Review of Richard Brody, Everything Is Cinema : The Working Life of Jean-Luc Godard (Metropolitan Books/Henry Holt), at The NY Times (13.07.2008) :

Brody is hardly blind to his subject’s foibles: he calls Godard on his flimsier political ideas, particularly his devotion to Maoism (a trend among French intellectuals in the late ’60s that Brody identifies, rightly, as thinly veiled fascism) and, later, the anti-Semitism that repeatedly surfaced in his work. It’s also worth noting that Godard, the committed Maoist and spewer of anti-capitalist, anti-American rhetoric, made two commercials for Nike in the early 1990s. They were never broadcast, though presumably Godard cashed the checks.

Throughout his career, Godard’s political ideology has often amounted to little more than slogans, attention-grabbing sound bites. In 1969 he told a London journalist that opera houses should be burned as a means of remaking the culture. Then he amended the notion: “No, not burn them, just forget about them a bit. As Mao said, if we burn books we would not know how to criticize them.” Although Brody repeatedly challenges Godard’s limited ideology, he does buy a little too readily into the notion that a work of art informed by political ideas is inherently more meaningful or more interesting than one with, say, a great deal of aesthetic inventiveness or emotional depth.

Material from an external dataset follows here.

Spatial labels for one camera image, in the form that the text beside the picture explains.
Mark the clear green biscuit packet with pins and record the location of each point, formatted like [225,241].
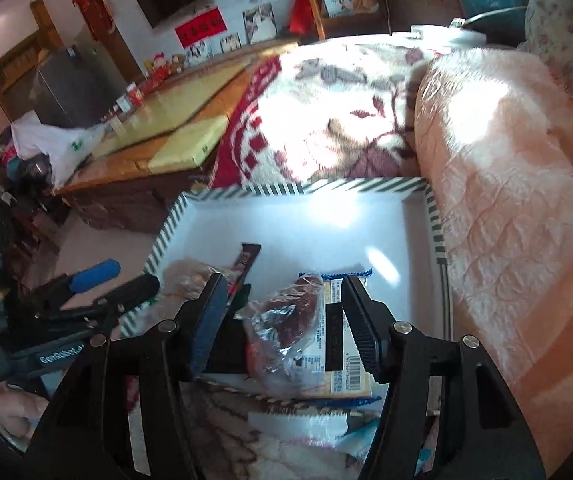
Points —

Godard’s political ideas have never been the strongest elements of his movies. Unfortunately, after 1968, they often became their focal point. Brody is at his best when he’s describing how Godard’s technique — so dazzling, particularly in the early years — intensifies the charge of the stories he’s telling, opening us up to new ways of seeing. “Even now,” Brody writes, “ ‘Breathless’ feels like a high-energy fusion of jazz and philosophy. After ‘Breathless,’ most other new films seemed instantly old-fashioned.” He’s got that right. “Breathless” is Godard’s most readily comprehensible film, the access point for many future devotees. And its freshness never abates: to watch it, even today, is to feel present at the birth of something new. Beginning of story. Beginning of cinema. If Godard had given us nothing more, that would be enough.